Sorry, I didn't mean to be flip. I actually suffer from CFS (and its associated many problems). It actually was a solace to find out what was wrong with me but difficult to adjust to a permanent lifestyle change, which includes not being able to work out of the house for a full-time job.
Sorry to wax contemplative on your thread. Hoping that your condition isn't so permanent!
It isn't the case. It is a clear immunological response. Certain white blood cells are low. About four years ago I went for a routine exam and my doc called me a couple days later insistent that I come back to have my blood drawn again.
Evidently, I was so immuno compromised he didn't believe the first results. But I felt fine.
Had all the usual suspects tested: auto-immune, HIV viral load, and the like.
A month later. Blood count just fine. Dr. chalked it up a viral infection I must have had.

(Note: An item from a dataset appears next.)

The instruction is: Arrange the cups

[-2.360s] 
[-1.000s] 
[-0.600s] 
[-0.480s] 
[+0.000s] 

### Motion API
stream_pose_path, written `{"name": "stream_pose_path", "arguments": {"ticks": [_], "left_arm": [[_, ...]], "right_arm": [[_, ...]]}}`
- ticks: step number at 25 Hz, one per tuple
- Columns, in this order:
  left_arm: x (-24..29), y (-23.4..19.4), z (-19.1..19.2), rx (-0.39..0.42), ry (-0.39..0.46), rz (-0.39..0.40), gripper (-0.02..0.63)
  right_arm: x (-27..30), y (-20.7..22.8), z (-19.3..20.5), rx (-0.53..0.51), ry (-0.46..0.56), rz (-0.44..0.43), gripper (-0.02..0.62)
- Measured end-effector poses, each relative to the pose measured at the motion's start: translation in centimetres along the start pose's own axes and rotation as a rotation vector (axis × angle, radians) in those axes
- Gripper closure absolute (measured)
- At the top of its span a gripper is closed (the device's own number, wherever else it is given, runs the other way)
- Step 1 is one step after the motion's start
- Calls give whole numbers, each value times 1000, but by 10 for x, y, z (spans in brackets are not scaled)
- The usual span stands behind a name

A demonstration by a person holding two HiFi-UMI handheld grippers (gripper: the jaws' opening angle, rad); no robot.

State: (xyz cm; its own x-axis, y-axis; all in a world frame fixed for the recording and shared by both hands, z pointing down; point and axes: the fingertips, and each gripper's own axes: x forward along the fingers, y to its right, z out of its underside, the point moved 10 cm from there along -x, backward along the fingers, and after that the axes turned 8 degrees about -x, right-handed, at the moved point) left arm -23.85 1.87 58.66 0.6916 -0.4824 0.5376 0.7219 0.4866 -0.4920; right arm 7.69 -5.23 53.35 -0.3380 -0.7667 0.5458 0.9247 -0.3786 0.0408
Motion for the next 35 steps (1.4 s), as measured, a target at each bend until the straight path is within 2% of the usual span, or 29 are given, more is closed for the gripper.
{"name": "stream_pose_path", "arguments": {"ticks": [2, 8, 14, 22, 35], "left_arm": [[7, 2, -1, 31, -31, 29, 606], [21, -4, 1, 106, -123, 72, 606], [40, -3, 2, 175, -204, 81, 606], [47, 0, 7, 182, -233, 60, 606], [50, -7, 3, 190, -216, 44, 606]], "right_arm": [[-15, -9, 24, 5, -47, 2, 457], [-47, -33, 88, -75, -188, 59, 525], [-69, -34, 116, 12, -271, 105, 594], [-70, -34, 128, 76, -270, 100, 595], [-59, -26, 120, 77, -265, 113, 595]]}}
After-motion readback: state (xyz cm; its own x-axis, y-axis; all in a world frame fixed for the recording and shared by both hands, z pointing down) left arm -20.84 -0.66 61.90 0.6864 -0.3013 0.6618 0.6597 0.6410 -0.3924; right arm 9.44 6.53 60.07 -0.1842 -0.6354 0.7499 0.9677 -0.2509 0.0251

There is a reason my white blood cell count is low (shockingly so evidently). Was hoping it was another case of a weird virus thing.
Still could be I guess.
Unfortunately, my regular doc I cannot afford to see would be great, because the pattern of my white blood cell abnormality is nearly textbook of initial HIV infection, as it was last time. And my symptoms are textbook initial HIV infection symptoms as well when people have them or notice them.
So the first thing a clinic will suggest will be an HIV anti-body test (not viral since no insurance) to rule that out first, which takes forever. Although I have been through this before. And am about as low risk for HIV as you can be. And have had a similar constellation of symptoms in the past and was HIV negative as found via a viral load test.
But clinic docs ain't gonna trust someone about the above. So I am trying to get my medical history, so we can skip that.
There are still a lot of docs who think straight, non-IV drug using men are actually capable of getting HIV.
More likely to win the lottery.
Only group safer: non-IV drug using lesbians.